_Your goal_
Every line from the one with "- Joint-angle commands" to the one with "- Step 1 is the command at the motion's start", including those two, is to be copied exactly; all other lines of the entries below are left out.
[The records Boundary: Start]
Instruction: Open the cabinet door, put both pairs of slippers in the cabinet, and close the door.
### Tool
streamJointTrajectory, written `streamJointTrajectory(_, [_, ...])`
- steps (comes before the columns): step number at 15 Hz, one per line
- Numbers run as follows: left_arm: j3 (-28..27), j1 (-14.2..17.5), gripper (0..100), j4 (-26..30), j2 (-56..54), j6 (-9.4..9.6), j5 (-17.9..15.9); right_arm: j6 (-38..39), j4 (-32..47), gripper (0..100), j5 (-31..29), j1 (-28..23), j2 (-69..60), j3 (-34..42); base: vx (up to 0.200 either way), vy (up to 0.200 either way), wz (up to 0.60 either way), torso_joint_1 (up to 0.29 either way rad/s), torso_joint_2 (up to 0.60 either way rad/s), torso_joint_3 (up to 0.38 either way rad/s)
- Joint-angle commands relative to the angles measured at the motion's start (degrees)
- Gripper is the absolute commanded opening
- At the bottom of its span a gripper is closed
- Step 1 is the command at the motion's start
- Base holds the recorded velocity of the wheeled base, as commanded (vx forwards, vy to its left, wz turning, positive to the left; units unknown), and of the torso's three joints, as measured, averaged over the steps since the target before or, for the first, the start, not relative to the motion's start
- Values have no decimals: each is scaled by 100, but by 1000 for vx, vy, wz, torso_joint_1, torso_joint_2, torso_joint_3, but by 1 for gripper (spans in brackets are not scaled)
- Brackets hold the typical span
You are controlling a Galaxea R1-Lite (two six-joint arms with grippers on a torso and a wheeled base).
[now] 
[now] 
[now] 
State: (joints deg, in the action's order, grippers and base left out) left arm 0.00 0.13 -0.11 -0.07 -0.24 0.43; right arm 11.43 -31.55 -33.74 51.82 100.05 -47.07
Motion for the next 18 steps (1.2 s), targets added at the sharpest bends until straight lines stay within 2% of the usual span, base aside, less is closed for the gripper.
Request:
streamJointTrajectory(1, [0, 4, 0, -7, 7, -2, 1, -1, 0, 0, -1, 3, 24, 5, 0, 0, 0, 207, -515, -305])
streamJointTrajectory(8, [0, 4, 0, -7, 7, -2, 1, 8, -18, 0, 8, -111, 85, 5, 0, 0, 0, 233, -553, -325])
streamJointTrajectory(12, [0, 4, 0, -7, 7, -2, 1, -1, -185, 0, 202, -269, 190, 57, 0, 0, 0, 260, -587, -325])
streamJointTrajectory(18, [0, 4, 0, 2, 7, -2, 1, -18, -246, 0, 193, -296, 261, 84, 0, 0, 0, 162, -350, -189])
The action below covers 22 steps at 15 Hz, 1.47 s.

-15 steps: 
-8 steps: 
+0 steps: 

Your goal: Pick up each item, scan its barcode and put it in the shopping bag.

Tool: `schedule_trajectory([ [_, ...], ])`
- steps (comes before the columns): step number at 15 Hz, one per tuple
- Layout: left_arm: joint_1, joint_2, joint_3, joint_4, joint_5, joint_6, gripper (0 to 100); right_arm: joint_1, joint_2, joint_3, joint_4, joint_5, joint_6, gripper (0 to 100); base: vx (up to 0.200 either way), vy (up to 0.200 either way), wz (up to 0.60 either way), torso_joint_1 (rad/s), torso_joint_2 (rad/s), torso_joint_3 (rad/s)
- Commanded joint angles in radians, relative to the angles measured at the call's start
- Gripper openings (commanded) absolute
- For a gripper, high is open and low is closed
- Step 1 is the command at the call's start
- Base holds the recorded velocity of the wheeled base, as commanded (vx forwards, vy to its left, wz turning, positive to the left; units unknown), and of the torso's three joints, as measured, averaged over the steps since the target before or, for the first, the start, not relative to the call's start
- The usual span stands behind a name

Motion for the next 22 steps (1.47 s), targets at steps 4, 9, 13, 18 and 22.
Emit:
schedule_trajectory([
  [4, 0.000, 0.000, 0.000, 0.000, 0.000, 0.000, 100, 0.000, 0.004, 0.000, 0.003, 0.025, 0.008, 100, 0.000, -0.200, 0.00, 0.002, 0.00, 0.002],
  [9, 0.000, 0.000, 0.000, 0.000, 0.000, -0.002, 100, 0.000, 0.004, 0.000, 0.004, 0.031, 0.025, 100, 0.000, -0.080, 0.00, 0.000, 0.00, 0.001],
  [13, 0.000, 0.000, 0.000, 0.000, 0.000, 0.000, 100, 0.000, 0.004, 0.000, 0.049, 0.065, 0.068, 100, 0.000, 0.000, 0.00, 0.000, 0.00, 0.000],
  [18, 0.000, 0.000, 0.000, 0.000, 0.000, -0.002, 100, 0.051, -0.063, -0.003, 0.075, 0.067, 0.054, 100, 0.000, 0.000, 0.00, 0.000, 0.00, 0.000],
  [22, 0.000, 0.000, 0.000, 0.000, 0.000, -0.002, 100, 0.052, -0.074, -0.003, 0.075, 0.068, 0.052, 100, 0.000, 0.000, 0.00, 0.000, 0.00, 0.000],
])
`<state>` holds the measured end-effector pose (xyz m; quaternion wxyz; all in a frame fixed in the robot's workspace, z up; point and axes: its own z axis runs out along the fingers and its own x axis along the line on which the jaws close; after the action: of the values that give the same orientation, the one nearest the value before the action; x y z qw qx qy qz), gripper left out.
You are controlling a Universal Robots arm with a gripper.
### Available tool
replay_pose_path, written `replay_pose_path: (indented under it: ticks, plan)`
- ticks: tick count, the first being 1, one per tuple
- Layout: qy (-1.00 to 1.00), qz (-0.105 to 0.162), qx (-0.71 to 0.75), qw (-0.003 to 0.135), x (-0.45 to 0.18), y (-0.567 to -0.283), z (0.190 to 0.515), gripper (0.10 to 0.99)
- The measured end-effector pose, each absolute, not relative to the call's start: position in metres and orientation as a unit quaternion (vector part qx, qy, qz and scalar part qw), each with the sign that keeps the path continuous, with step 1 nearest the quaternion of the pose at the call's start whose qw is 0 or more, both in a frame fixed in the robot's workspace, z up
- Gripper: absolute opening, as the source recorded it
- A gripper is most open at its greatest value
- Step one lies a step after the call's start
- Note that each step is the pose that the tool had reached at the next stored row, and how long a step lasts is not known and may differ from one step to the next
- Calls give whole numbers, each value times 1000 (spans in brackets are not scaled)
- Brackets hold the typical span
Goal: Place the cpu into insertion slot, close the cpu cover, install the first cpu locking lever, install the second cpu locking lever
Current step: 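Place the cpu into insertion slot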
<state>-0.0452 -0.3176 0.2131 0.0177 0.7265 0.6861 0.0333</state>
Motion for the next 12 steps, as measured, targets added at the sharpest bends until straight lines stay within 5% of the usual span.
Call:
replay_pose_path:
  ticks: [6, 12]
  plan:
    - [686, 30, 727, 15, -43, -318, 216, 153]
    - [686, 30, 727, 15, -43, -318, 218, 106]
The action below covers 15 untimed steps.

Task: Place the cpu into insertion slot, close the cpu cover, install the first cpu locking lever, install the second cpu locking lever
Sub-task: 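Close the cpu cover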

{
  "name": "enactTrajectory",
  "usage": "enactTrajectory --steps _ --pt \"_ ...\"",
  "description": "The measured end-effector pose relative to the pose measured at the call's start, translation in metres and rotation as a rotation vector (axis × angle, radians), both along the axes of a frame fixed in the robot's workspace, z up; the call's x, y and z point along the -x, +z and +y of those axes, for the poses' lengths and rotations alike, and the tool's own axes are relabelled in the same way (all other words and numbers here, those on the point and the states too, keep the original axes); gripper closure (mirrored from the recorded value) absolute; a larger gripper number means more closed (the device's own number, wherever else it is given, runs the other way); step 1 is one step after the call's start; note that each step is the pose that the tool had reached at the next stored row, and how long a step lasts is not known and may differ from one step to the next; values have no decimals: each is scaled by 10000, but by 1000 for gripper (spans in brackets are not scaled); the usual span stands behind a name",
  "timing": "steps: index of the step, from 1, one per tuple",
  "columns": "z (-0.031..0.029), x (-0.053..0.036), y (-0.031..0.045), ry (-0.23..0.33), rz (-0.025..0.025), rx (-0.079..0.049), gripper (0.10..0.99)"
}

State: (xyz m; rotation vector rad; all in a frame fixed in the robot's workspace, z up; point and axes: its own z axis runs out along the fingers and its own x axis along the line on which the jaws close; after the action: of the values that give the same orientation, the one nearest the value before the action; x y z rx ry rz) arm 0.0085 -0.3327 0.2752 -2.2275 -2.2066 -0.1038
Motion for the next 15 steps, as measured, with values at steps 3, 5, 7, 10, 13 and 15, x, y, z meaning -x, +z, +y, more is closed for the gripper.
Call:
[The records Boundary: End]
_Solved problem_
- Joint-angle commands relative to the angles measured at the motion's start (degrees)
- Gripper is the absolute commanded opening
- At the bottom of its span a gripper is closed
- Step 1 is the command at the motion's start

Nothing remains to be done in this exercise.